L'existence n'est souvent qu'un leurre. Et Orvil Fisher finit par l'apprendre à ses dépens.
"Les trois reliques…" a donc été écrit au moment où je me suis finalement rendu compte que je n’étais que de passage. A 29 ans, j’avais pris conscience que je n’étais pas immortel; à 46, que tout finirait vraiment un jour pour moi. A travers ce roman, j’ai tenté de trouver une réponse à l’existence en général, à la mienne en particulier. Je n’en ai trouvé aucune, bien sûr.

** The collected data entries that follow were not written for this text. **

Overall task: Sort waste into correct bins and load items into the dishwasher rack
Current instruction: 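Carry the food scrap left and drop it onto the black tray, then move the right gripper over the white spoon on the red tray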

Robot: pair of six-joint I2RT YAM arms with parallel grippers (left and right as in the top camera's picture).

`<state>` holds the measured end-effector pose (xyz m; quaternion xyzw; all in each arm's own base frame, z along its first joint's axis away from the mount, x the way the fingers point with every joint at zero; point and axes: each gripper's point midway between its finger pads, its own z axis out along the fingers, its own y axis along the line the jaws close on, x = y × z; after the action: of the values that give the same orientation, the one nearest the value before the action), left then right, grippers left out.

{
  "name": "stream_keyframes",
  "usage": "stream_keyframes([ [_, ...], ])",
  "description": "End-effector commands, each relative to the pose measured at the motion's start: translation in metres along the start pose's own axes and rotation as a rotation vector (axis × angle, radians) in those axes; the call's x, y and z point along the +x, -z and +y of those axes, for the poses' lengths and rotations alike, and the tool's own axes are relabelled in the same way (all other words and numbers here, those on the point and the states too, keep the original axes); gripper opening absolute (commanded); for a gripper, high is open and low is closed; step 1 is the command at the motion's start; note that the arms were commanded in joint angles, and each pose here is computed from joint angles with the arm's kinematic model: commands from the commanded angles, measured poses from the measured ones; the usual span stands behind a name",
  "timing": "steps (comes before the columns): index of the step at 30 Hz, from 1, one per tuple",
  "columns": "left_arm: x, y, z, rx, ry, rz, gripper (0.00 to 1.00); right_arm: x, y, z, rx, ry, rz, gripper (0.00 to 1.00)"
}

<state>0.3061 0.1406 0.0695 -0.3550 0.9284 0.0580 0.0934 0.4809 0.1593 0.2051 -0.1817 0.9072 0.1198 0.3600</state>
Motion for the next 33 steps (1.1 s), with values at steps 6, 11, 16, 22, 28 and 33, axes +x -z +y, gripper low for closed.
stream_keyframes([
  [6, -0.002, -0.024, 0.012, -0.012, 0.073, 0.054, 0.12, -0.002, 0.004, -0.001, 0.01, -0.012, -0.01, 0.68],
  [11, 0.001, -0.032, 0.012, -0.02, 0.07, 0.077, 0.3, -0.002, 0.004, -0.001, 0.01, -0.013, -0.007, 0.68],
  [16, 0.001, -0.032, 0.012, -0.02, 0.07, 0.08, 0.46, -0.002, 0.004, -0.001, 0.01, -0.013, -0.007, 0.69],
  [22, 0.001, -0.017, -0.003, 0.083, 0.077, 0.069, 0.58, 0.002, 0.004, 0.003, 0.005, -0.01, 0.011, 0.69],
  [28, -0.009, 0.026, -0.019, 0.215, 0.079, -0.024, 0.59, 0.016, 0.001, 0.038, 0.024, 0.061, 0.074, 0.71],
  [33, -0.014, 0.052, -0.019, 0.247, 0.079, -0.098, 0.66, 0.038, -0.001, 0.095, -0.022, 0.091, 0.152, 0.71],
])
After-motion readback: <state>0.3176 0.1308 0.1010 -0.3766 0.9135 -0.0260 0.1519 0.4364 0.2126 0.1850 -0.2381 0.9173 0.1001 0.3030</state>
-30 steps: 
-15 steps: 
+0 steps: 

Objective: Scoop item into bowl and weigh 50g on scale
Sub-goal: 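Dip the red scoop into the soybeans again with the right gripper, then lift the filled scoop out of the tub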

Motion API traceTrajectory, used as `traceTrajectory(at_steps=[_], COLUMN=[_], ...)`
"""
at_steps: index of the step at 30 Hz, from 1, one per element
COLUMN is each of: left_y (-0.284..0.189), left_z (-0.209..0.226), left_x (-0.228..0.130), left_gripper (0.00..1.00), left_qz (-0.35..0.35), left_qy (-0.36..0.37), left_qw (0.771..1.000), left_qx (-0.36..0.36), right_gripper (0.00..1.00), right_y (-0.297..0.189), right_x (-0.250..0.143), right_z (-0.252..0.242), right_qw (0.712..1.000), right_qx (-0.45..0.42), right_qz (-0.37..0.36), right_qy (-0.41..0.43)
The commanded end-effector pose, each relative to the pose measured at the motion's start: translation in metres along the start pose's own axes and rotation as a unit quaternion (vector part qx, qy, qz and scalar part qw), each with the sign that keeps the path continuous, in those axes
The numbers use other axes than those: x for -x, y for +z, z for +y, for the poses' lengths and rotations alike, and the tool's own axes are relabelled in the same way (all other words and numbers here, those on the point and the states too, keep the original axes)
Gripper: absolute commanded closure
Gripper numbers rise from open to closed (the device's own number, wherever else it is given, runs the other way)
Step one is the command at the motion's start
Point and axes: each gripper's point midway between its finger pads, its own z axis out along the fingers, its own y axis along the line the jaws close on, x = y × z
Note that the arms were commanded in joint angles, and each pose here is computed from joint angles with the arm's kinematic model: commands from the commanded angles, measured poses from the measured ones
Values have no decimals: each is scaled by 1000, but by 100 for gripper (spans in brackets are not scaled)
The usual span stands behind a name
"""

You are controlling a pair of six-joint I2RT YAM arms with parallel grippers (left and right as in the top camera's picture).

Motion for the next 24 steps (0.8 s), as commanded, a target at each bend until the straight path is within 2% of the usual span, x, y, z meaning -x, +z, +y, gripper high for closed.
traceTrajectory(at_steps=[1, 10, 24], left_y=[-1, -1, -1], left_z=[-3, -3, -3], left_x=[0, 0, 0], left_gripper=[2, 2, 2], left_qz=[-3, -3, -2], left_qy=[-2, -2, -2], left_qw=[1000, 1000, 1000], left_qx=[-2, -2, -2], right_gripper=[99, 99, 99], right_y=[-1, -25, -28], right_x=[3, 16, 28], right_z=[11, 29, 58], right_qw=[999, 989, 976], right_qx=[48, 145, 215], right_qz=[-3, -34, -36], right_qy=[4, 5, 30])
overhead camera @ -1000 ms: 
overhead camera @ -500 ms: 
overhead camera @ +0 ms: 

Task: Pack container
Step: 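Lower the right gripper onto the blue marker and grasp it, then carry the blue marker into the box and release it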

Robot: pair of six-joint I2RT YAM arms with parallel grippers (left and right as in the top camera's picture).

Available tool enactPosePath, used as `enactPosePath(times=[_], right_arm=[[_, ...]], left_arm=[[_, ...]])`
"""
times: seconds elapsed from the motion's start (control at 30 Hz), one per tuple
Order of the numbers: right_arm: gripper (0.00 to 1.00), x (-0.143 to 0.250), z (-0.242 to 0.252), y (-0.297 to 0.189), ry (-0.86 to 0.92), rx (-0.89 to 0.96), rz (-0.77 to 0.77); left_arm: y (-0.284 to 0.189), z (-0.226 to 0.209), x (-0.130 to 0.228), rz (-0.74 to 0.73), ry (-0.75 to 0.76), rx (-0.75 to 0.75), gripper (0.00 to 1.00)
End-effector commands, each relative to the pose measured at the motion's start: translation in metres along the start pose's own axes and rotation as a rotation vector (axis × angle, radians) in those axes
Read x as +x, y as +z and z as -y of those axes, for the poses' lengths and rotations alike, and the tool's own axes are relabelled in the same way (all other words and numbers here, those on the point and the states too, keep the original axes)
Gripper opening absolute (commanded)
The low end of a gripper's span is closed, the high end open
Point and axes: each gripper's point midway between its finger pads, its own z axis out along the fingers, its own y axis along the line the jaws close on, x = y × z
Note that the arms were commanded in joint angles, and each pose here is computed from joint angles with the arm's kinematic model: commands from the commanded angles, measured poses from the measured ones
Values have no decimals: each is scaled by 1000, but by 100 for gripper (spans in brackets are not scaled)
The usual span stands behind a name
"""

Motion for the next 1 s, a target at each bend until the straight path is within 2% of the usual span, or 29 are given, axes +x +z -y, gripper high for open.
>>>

Orvil Fisher ne comprend ainsi rien à rien et bute contre l’incompréhensible. Comme tout le monde. Il a simplement la lâcheté de tuer tout autour de lui pour atténuer l’insoluble — ou du moins le croire… L’assassin de ses grands-parents, celui qu’il poursuit inlassablement, ne symbolise que le fatum romain ou l’"anankê" grecque. Plus fort que toutes les sommes humaines ou indicibles et dérisoire tout autant. La nature de ses desseins en est la preuve.